Archive for March 2013

Blogging to change the world

Len Grant (pictured below) writes about his blog, Life Without Papers, which won the online category at the first Speaking Together Media Award. This award was presented on International Women’s Day as part of the Migrant and Refugee Women of the Year Awards at the Royal Festival Hall with Samira Ahmed and Juliet Stevenson.

I had imagined ‘Ruth’ with me at the award ceremony, both of us on tenterhooks as the time came to announce the winner of our category.

But for her, an undocumented mother of four-year-old Dyanna, the trip down from Manchester would have been too much. Yes, we could have helped with childcare and taken care of her travel expenses, but she was worried how it might look at her part-time (and yet illegal) cleaning job from which she earns just £70 a week. A tenner of this pays her daughter’s school dinners because, of course, Ruth is not on benefits. She’s invisible, under the radar.

Ruth and Dyanna are the subjects of one of my stories on the Life Without Papers blog where I photograph and write about the lives of undocumented migrant families and young people.

I met Ruth through a small charity that supports asylum seekers. She agreed that I could tell her story and so, for the last six months, I’ve written regular updates about this resilient young woman. And she needs to be resilient: since we met I’ve helped her move ‘home’ twice and she’s about to move again, relying on her friends’ hospitality.

The blog is a commission from the Paul Hamlyn Foundation and Unbound Philanthropy, part of a wider project to investigate innovative ways of supporting children and young people with irregular immigration status.

Life Without Papers follows on from a successful 12-month blog project about a teenage mother from Manchester’s Moss Side. Throughout most of her turbulent childhood Francis was on the child protection register, but she’s determined her daughter Mia will have a different upbringing. Her First Year tells their story.
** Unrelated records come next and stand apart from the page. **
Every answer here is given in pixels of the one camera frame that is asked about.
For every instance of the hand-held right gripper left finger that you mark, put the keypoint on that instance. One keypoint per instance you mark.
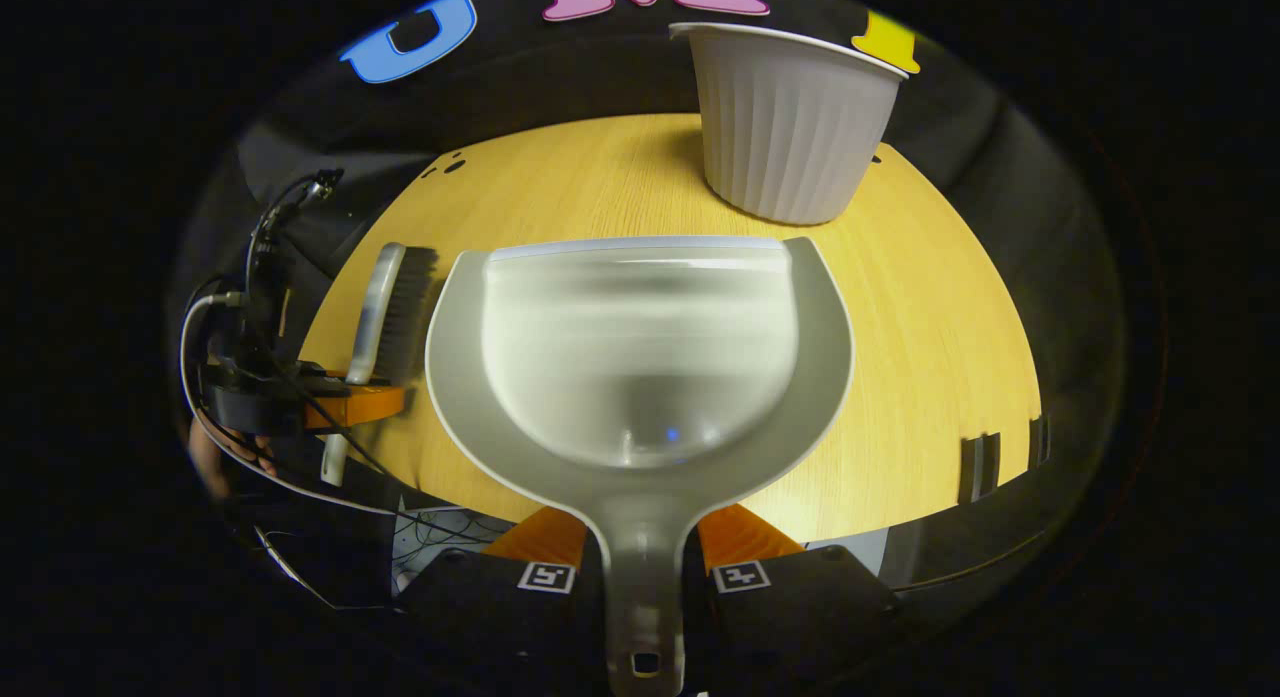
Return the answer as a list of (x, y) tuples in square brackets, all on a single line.
[(480, 607)]

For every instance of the white ribbed garbage bin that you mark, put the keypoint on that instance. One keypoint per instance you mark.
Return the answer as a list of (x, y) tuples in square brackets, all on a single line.
[(790, 127)]

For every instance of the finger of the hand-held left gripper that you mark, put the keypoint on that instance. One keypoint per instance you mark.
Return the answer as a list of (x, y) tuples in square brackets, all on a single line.
[(360, 405)]

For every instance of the wooden desktop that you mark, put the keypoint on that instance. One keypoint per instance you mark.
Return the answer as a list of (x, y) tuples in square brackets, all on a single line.
[(950, 307)]

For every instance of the small white broom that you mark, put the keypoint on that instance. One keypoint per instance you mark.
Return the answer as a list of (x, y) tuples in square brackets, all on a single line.
[(372, 317)]

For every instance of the white dustpan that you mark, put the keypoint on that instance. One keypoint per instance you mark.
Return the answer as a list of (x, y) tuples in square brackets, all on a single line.
[(640, 357)]

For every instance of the black desk clamp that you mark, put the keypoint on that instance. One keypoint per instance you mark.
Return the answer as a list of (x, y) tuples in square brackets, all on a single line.
[(1039, 442), (980, 467)]

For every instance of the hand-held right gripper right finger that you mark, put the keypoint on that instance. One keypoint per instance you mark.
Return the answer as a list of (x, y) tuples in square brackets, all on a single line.
[(800, 607)]

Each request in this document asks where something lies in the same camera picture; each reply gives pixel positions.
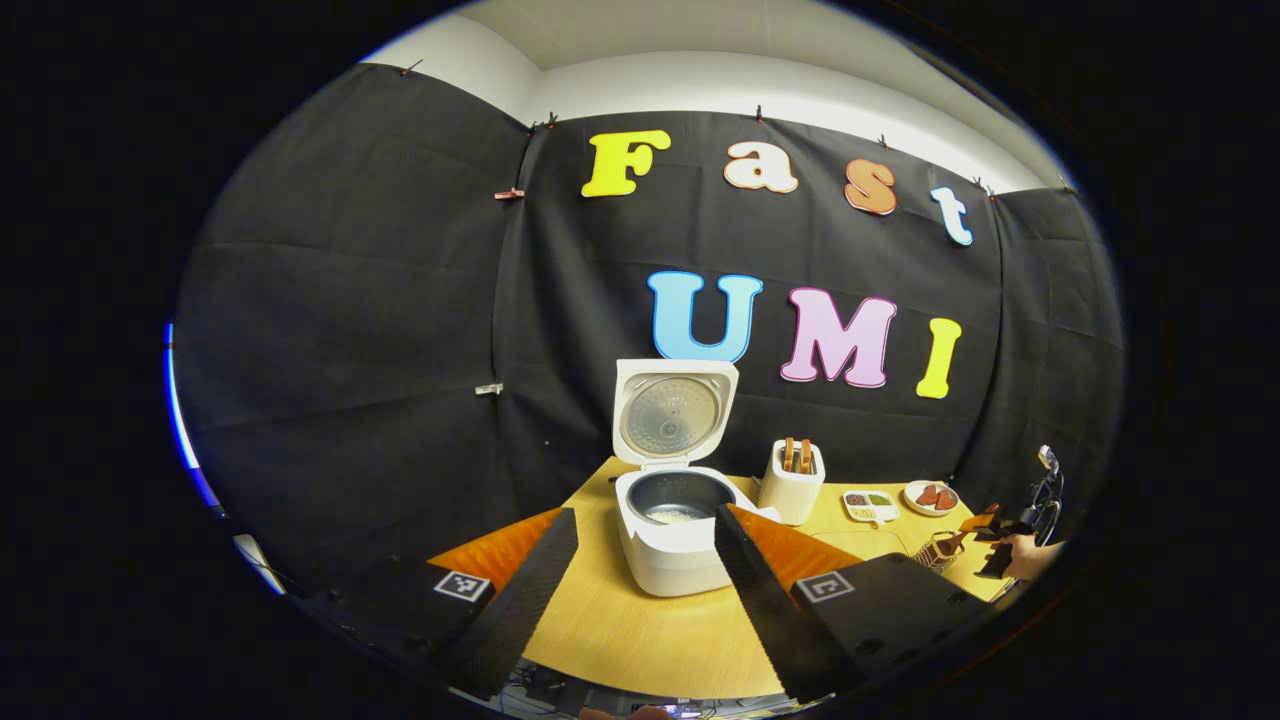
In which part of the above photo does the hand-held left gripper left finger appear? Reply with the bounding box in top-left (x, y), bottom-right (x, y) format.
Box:
top-left (300, 507), bottom-right (579, 698)

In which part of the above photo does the clear wire chopstick holder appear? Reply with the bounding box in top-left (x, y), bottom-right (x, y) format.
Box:
top-left (915, 532), bottom-right (966, 573)

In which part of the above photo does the white rice cooker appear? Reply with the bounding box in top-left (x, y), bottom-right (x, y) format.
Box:
top-left (612, 358), bottom-right (781, 598)

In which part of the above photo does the white toaster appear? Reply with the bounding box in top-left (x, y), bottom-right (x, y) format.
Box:
top-left (757, 438), bottom-right (827, 527)

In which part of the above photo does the black backdrop cloth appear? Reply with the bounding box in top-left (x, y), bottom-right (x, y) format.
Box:
top-left (175, 62), bottom-right (1126, 601)

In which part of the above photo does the white round plate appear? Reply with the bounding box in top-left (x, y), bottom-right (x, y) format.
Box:
top-left (903, 480), bottom-right (961, 517)

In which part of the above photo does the white divided bean dish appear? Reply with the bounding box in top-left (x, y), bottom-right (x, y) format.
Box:
top-left (842, 489), bottom-right (899, 525)

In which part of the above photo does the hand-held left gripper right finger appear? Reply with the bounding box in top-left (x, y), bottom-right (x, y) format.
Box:
top-left (714, 503), bottom-right (1001, 704)
Unlike case studies or profiles, my blog style is immersive. I am part of the story. I am there on the bus, at the food bank, asking questions and taking pictures on behalf of the readers who wouldn’t have any idea of Ruth’s situation if they were to pass her in the street.

The reaction to Ruth’s story, and others like it, has been one of astonishment and anger. How dare we allow a young mum to risk imprisonment each time she goes off to work? How dare we regard ours a compassionate society when destitution is only a few streets away?

It’s just one story. For things to change we just need the right people to read it.

Speaking Together: the new award



Sophie Radice, Communications Executive of Women for Refugee Women, discusses setting up a new award for outstanding coverage of women and migration

On International Women’s Day, this Friday 8 March, we are launching the first ever ‘Speaking Together’ Media Award. This will be celebrated at the reception for the Migrant and Refugee Woman of the Year awards, which is part of the Women of the World festival.

There has been a lot of debate about why some of the media are negative towards asylum seekers and how negative coverage of migrants affects government policy. As a journalist myself I know that it can sometimes be difficult to cover these themes well, to tell stories that are engaging without being exploitative, and that appeal to editors as well as readers. But alongside that we know that there are many journalists in the UK who  are determined  and interested enough to cover these fascinating, challenging stories. Rather than look at the negatives, we wanted to celebrate the best of our media.

As the nominations came in for each category – print, online and broadcast – it was exciting to see how much had been filmed and written that more than met our criteria. We wanted to find work that showed that the journalist had made an effort to discover new facts and stories, had used first person accounts where possible and challenged myths and stereotypes rather than following them. One of the difficulties for us was that none of the media work that Women for Refugee Women had inspired could be eligible for the award! So we were sorry not to be able to recognize any of the marvelous journalists we worked with last year, from Anushka Asthana at the Times, to Eleanor Mills at the Sunday Times, to Jane Garvey at Woman’s Hour.

We chose judges who really understand the power of telling stories: Gillian Slovo, who is a novelist and playwright and president of English PEN, Hannah Pool, who wrote a memoir of her own family history and works as a freelance journalist, Julia Hobsbawm, who founded Editorial Intelligence, and Yasmeen Khan, who writes and broadcasts. They were faced by longlists which had a real  mix; some of them were hard-hitting stories which revealed the difficulties that women seeking asylum face and others were positive, even inspiring stories that showed what migrant women could achieve in the UK.

The judges took the longlists down to shortlists of three in each category. When we contacted the shortlisted journalists, we were struck by how many of them told us  how important these stories about refugee women had been for them and how glad they were that their work in this area had been recognised. The judges could easily have given more than one award in each category, and we are really looking forward to Friday 8 March, and to celebrating the outstanding work of all the nominated journalists. And we are already noticing some fantastic work – radio, print, television – which we know will be on the longlists for next year’s award.

Above all, we hope that when you look at these award shortlists you will feel, as we do, that you are enriched by hearing these stories that cross cultures and borders.